We have a ‘no questions asked’ policy because in the past we’ve actually found babies abandoned in the bushes so we feel that it’s better if they know they can just bring them into the shelter. It’s actually been awesome because this has then brought down the rate of dead babies found abandoned on the side of the road or where ever.
Sene with some of the babies in the shelter
There is a separate house for the new mothers and also the Ray of Hope house.
Most of the kids in this shelter are there due to neglect, domestic abuse or sexual abuse. Most of them that are in there now are under the State so they’re children of the State. They’re referred to SVSG by the police or by lawyers. We have kids there from 3yrs old up.
Girls in the shelter playing group games.
Sometimes in the shelter they’ll have families who really just can’t afford to look after the kids and so they have to be put in the shelter because a lot of them live kua (back villages) and so are not educated or just don’t have the means to keep the kids. A lot of them have a lot of kids and so they’ll try and put some in the shelter.
We have one matron and then most of the girls can actually cook and help out as well. Then we have the volunteers who come in and help.
The children are referred to SVSG either by the court, police or family members (99% its not the mothers) it’s the aunties that refer or a distant relative, or the neighbor. The children are then in SVSG’s care until their cases are heard. Sometimes the kids have run away because the more they get the word out there now, people actually have the boldness to come.
Kids are finally hearing that there’s a place they can go. We’re finding more and more girls standing up and more and more women rising up knowing that they have a voice now and no longer need to stay in abusive relationships.
The majority of the time the child tells the mother but the mother tells the child to shut up and just take it and no doubt the mothers have experienced the same thing too and the cycle just continues and there’s emotional abuse too. No matter how brutal the situation is that these girls have gone through, there’s still a longing for family you know?
All the children are assessed by a doctor when they are brought into the shelter and reported to the police if they are cases brought directly to the office.
So to be sheltered, even though it’s great for them and it’s safe, a lot of them are still young and are trying to make sense of whats happened and you’re just like ‘What do you do?’ and the cases they have are just so hard.
Usually an Aunty will bring them or the neighbour because the neighbour has seen or a teacher BUT what happens is when a girl confesses, most of the time she gets kicked out of the family and then she gets kicked out of the school because they’ve never known what to do so they just kick the child out - the poor kid – the one getting abused gets kicked out of their home because they’ve said something and then they get kicked out of school!
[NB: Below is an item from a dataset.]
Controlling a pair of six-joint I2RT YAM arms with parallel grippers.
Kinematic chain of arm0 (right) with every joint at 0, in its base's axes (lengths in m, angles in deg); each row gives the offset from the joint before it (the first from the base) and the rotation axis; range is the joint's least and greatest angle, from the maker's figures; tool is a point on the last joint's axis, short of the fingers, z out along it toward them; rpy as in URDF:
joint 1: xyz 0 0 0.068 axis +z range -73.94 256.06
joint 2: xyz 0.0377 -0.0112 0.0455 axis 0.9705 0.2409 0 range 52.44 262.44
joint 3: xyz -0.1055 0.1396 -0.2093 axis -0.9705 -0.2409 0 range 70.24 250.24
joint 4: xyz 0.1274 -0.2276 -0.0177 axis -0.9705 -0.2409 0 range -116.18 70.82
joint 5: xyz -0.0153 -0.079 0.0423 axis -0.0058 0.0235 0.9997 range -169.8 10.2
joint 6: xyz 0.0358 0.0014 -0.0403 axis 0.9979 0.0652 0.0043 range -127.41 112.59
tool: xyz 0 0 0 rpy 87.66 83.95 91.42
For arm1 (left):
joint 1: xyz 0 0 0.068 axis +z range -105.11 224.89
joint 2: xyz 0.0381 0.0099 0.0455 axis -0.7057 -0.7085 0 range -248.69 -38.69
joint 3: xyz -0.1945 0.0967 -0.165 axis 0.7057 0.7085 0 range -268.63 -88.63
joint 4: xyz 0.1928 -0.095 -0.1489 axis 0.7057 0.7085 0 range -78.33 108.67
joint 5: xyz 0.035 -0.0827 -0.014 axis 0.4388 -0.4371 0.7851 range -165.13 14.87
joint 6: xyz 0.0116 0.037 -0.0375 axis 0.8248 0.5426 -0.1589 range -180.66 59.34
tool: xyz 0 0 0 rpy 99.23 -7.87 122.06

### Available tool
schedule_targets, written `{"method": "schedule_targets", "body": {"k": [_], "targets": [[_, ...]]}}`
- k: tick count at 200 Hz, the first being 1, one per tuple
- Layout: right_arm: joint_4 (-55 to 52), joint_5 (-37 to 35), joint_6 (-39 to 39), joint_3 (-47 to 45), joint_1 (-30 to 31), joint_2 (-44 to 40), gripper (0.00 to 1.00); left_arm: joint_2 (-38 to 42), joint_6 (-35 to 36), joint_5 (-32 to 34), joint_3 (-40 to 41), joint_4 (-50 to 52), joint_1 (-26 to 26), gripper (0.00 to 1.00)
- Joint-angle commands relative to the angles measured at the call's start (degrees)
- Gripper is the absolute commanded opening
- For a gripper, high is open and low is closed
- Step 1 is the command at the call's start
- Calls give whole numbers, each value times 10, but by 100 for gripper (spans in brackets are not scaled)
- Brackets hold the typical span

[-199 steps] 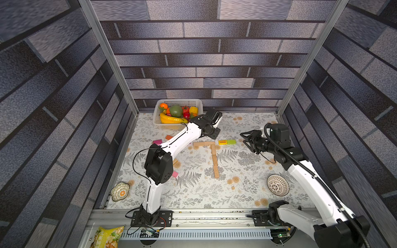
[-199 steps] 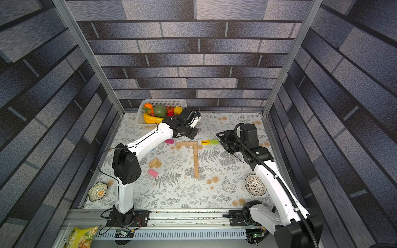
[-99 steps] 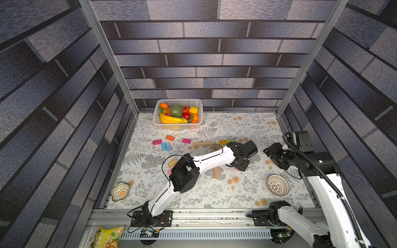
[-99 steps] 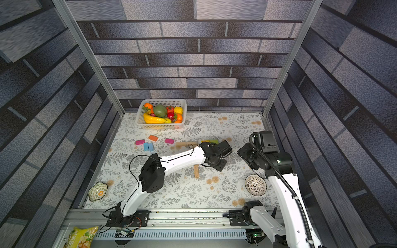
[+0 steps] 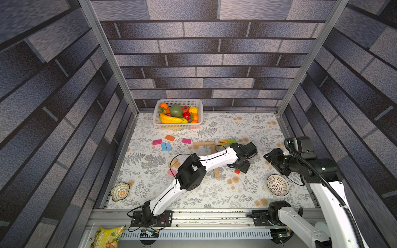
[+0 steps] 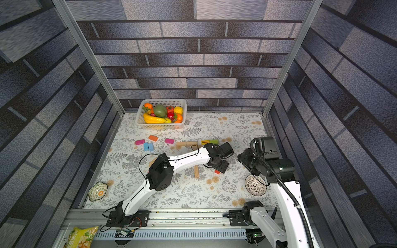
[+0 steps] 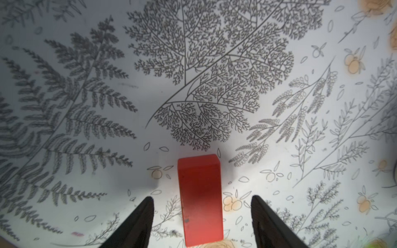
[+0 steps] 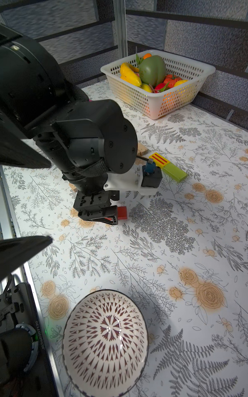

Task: Assemble the number 7 with building blocks
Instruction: Place the building block at the center of the board, then pick up the building block from the center of the board.

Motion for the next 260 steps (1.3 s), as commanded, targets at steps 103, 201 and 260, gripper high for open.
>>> {"method": "schedule_targets", "body": {"k": [103, 201, 260], "targets": [[78, 66, -31, -126, 52, 166, 56, 588, -61, 1, 438, 64, 276, 75], [234, 5, -25, -137, 154, 382, 57, 725, -74, -34, 588, 76, 369, 75], [292, -19, 8, -172, 176, 410, 56, 727, -58, -48, 587, 80, 391, 75]]}}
So SVSG have established the 'School of Hope' which was launched in Sept 2013 so that the kids can go to school while they’re there. We tried to put them back into mainstream schools but it just didn’t work out.
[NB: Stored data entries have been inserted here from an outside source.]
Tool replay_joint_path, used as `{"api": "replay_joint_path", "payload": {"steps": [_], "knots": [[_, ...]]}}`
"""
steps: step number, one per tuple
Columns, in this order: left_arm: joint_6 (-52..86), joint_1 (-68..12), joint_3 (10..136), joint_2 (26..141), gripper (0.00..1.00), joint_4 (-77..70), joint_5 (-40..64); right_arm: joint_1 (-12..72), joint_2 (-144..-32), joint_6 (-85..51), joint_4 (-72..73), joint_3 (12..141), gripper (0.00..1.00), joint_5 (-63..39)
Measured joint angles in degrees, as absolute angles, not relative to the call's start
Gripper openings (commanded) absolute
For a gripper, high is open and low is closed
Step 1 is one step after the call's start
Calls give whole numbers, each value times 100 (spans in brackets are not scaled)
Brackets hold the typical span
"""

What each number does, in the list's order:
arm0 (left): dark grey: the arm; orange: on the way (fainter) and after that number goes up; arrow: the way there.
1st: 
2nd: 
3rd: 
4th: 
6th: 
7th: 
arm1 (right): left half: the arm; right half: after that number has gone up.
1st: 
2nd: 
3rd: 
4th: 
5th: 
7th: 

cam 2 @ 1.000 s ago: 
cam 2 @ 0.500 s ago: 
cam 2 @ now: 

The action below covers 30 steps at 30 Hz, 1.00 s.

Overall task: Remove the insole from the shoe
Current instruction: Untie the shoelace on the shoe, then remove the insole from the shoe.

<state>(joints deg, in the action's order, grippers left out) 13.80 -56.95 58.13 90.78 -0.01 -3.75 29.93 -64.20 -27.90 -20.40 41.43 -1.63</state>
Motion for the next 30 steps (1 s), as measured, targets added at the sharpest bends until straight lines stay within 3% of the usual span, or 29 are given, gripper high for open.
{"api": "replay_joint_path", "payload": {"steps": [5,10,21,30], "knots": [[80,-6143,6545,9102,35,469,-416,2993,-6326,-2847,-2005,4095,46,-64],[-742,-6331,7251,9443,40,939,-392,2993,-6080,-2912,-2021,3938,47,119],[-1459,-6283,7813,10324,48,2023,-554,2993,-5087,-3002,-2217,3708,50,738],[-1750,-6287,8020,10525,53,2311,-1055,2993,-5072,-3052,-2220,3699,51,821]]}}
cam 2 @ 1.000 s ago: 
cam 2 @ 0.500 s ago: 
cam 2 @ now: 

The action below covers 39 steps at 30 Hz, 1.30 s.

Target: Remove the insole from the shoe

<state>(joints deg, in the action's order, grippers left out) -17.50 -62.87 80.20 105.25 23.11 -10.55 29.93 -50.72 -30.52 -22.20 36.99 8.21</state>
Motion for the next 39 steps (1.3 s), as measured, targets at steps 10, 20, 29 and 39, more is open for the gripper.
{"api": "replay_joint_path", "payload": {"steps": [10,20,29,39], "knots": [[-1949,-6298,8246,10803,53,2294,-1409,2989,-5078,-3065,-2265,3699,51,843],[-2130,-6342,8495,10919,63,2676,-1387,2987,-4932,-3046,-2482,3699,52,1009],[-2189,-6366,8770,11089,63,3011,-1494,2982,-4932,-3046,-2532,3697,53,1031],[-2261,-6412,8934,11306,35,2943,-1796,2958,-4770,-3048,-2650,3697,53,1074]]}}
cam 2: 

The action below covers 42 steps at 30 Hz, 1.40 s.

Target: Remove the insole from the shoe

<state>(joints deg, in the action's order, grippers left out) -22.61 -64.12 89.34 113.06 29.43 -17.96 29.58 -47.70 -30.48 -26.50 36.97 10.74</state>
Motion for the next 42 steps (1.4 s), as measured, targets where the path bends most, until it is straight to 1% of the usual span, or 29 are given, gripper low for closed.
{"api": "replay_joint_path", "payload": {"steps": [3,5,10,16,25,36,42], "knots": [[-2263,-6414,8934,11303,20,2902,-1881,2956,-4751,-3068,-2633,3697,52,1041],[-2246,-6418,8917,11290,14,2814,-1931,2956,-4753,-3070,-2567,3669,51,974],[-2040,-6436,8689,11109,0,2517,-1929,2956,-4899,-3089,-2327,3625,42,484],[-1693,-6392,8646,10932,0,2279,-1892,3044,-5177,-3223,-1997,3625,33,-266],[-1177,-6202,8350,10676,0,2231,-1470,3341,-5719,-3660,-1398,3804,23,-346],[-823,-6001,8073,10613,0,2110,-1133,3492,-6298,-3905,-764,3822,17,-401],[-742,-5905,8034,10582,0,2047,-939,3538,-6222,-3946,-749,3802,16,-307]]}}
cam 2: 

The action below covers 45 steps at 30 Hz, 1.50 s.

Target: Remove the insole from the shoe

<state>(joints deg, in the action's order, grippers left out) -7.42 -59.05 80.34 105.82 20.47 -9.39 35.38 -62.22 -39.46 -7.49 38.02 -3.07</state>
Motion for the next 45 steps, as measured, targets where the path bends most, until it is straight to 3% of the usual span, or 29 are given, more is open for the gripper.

In terms of the number of cases that are brought to the shelter - they'd probably have at least one a week. There can be all sorts of cases come through not just sexual abuse and abandoned kids. For example we had a girl walk into the office who had just been bashed by her boyfriend, and she had a really bad black eye. Her aunty had brought her in so we walked her through the case and then took her over to the police to make a statement.
Each case is different and are taken on a case-by-case basis.